In the surprise and fear these words inspired me with I released my hold, so that he might with a very slight effort have shaken himself free of my grasp. But he stood[265] quite still, as if overmastered by some power that he did not dare to dispute, and allowed himself to be transferred from my keeping to Jock's without any show of resistance. As soon as my hands were thus free, the young Highlander silently passed me the lantern, which I took in a frenzy of excitement which precluded the reception of any defined dread. I fell back a few steps until the faint rays of the light I carried showed me, blurred by the falling snow, the outline of the dark object I had already seen on the white ground. It was the body of a man. I had known that before; I knew no more now; but an overpowering sickness and dizziness came upon me as I glanced down, blotting out the sight from before my eyes, and filling me with the cowardly craving we have all of us known to escape from an existence which has brought a sensation too deadly to be borne. Every mad impulse of the passion[266] with which I had lately been struggling, every vague wish, every feeling of jealous resentment seemed to spring to life again in my heart, and turn to bitter gnawing remorse. I think I must have staggered as I stood, for I felt my foot touch something, and at the shock my sight came to me again and I knelt down in the snow.

'Fabian, Fabian, old fellow!' I called in a husky voice.

He was lying on his face. I put my arm under him and turned him over and wiped the snow from his lips and forehead. His eyes were wide open, but they did not see me; they had looked their last on the world and on men. The blood was still flowing from a bullet wound just under the left ribs, and his body was not yet cold.

Mad Mr. Ellmer, in the snow and the darkness, had mistaken Fabian for me. He had sworn he would kill the man who should[267] destroy his daughter's happiness, and fate or fortune or the providence which has strange freaks of justice had blinded his poor crazy eyes and enabled him most tragically to keep his word.


[268]

CHAPTER XXVI

I stayed beside the body of my dead friend while Jock, by my direction, returned to the Hall with the unhappy Ellmer, who had already fallen into a state of maudlin apathy, and was crying, not from remorse, but from the effects of cold, hunger, and exposure on his now wasted frame. He allowed himself to be led away like a child, and seemed cheered and soothed by the promise of food and fire. I wondered, as I watched him stagger along by the side of the stalwart Highlander, that the spirit of a not ignoble revenge should have kept its vitality so long in his breast in spite of enfeebled reason, poverty and degradation.

[269]

It was a terrible vigil that I was keeping. I knew by my own feelings that the shock of this tragic return to her would be a hundred times more severe to Babiole than if her bosom had been palpitating with sweet expectancy for the clasp of a loving husband's arms. Instead of the passionate yearning sorrow of a woman truly widowed, she would feel the far crueller stings of remorse none the less bitter that her conduct towards him had been blameless.

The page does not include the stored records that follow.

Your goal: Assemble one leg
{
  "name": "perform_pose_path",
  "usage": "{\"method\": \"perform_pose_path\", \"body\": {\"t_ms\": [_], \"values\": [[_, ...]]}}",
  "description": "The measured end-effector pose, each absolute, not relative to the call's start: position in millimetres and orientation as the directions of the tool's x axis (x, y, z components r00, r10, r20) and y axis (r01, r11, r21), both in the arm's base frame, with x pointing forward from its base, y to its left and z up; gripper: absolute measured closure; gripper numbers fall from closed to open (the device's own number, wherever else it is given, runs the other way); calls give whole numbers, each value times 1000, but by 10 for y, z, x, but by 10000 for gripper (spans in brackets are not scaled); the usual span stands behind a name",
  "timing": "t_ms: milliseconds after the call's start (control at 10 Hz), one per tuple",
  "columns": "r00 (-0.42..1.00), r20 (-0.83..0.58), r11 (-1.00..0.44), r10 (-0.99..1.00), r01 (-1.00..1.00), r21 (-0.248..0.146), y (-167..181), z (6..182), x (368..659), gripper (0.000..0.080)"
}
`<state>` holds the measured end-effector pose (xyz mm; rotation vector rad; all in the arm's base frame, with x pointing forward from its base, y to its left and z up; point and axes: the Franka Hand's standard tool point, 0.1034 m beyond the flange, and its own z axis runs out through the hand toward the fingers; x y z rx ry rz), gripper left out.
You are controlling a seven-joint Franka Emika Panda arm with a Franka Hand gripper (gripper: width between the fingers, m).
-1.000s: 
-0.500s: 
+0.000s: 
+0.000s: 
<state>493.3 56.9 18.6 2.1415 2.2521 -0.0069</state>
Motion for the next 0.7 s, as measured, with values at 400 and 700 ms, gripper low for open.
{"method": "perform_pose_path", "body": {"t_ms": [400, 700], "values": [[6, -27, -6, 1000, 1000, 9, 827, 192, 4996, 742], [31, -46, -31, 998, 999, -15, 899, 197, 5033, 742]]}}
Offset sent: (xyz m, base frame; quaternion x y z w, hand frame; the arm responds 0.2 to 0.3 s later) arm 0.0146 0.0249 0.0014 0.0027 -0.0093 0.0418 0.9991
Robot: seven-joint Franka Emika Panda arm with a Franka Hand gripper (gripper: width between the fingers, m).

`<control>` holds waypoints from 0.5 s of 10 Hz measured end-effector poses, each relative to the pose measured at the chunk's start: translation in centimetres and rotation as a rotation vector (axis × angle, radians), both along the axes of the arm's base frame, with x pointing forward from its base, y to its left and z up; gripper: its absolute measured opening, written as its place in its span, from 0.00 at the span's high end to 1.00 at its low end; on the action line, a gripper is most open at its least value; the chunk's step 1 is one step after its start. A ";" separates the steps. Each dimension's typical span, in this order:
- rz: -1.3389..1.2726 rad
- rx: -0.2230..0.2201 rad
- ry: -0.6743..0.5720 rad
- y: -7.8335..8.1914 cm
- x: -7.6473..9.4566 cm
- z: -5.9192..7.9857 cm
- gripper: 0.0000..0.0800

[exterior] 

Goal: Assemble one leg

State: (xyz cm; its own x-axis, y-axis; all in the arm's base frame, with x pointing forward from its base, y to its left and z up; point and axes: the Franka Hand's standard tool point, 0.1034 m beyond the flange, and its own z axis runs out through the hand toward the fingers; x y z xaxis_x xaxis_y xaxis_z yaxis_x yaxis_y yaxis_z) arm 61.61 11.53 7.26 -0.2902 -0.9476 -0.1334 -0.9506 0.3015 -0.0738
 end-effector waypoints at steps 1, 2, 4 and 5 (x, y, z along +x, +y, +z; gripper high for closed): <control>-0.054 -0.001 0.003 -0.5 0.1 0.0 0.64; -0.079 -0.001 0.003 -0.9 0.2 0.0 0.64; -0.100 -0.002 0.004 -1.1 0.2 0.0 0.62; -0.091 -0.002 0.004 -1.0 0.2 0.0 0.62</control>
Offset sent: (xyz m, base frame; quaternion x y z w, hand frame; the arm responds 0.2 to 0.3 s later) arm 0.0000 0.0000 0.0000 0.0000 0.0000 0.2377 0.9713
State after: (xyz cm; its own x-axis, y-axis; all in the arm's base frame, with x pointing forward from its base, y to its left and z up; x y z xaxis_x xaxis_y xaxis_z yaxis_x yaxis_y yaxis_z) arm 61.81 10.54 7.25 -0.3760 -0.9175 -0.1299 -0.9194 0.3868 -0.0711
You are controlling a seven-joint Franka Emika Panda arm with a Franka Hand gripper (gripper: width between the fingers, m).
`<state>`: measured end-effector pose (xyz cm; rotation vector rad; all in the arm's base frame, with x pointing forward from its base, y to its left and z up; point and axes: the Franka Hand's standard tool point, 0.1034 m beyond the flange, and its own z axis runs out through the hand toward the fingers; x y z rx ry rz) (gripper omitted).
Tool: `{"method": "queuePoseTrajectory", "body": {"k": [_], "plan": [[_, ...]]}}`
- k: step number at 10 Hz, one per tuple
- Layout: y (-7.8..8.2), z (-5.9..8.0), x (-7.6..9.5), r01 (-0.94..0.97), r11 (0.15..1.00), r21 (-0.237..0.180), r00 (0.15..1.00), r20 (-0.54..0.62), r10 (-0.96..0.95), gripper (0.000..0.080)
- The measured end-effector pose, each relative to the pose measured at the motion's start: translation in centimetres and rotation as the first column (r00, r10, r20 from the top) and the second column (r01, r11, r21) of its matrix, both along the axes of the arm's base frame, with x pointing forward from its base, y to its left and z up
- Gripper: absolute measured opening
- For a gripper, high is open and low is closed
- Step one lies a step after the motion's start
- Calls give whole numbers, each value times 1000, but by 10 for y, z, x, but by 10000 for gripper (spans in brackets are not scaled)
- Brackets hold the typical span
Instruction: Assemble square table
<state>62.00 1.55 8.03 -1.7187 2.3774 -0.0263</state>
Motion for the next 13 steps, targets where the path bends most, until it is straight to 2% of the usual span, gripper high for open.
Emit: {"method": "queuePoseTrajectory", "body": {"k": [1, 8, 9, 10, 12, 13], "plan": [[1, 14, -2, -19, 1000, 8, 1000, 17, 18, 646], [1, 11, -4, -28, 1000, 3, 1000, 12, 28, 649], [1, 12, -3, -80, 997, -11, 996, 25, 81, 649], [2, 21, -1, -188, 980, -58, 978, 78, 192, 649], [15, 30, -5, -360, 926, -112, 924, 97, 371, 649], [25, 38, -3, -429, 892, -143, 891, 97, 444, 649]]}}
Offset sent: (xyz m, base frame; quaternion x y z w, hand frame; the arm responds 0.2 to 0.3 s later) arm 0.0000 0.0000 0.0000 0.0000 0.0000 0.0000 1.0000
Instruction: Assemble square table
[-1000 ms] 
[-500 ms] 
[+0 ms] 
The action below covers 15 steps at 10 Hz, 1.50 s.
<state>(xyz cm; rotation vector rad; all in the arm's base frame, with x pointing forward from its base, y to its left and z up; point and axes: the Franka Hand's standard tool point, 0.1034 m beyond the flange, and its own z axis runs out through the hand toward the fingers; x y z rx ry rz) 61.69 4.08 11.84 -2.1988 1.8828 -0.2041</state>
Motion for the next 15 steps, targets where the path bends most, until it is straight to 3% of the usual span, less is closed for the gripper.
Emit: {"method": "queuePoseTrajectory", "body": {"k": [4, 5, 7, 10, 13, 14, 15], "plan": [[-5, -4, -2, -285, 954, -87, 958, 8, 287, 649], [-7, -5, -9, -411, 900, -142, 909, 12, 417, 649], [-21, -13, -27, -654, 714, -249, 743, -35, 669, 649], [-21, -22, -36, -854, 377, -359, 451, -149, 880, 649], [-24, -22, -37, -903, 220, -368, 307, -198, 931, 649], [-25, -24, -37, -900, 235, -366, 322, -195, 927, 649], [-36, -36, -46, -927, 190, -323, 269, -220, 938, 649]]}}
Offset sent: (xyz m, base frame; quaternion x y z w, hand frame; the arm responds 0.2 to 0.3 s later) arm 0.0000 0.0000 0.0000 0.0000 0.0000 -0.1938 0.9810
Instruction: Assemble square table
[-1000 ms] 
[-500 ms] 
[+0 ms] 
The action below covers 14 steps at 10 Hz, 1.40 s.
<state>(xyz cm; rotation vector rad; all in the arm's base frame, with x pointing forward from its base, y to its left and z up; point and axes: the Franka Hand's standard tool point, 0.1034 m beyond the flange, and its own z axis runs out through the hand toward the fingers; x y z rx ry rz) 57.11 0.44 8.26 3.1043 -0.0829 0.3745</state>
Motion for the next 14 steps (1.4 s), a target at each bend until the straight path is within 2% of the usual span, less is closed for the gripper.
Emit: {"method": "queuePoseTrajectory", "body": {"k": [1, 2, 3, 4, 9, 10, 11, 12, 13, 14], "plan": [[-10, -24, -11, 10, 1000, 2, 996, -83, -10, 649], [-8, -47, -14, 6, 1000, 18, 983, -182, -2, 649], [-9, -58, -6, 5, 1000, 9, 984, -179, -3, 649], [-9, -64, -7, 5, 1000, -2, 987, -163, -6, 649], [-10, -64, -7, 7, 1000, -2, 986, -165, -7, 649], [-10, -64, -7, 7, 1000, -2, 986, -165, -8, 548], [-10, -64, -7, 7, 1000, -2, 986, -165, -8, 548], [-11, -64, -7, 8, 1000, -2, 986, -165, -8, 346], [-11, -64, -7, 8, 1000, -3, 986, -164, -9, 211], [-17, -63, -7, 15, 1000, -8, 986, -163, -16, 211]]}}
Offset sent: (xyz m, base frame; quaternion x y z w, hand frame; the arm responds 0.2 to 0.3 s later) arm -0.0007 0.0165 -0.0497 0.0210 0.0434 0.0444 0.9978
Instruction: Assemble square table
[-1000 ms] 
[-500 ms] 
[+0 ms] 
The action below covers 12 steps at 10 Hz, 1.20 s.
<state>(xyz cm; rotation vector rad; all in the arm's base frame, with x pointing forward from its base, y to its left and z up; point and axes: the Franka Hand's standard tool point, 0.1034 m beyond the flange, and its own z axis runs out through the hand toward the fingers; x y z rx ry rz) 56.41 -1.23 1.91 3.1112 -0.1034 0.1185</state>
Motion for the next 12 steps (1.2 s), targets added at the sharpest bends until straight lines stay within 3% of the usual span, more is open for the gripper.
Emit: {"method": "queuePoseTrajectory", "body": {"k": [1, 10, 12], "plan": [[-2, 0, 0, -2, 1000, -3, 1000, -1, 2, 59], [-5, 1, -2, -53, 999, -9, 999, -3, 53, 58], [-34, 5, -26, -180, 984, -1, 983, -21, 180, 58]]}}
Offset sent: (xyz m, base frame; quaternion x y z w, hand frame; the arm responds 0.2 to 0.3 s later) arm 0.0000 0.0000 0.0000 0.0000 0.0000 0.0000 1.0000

As for me, I remembered nothing but his brilliancy, his vivacity, the twinkling humour in his piercing eyes as he would stride up and down the room, pouring out upon any inoffensive person or thing that failed in the slightest respect to meet with his approval such vials of wrath as the less excitable part of mankind would reserve for abandoned scoundrels and nameless iniquities. With all his faults, there was a charm, an exuberant[270] warmth about Fabian that left a bare place in the heart of his friends when he was gone. As I leant over his dead body and gazed at the still white face by the light of the lantern, I wished from the depths of my heart that Ellmer had shot down the man he hated, and had left this poor lad to enjoy a few years longer the beautiful world he loved with such passionate ardour.

The snow-fall began to slacken as I waited beside him, and when Jock returned from the stable with Tim and another man, the rising moon was struggling out from behind the clouds, and giving promise of a fair night after the bitter and stormy day. We laid my dead friend on a hurdle and carried him home to the Hall, while old Ta-ta, who had come with the men, sniffed curiously at our heels, and, divining something strange and woeful in our dark and silent burden, followed with her sleek head bent to the glistening[271] snow, and only offered one wistful wag of her tail to assure me that if I were sad, well, I knew she was so too.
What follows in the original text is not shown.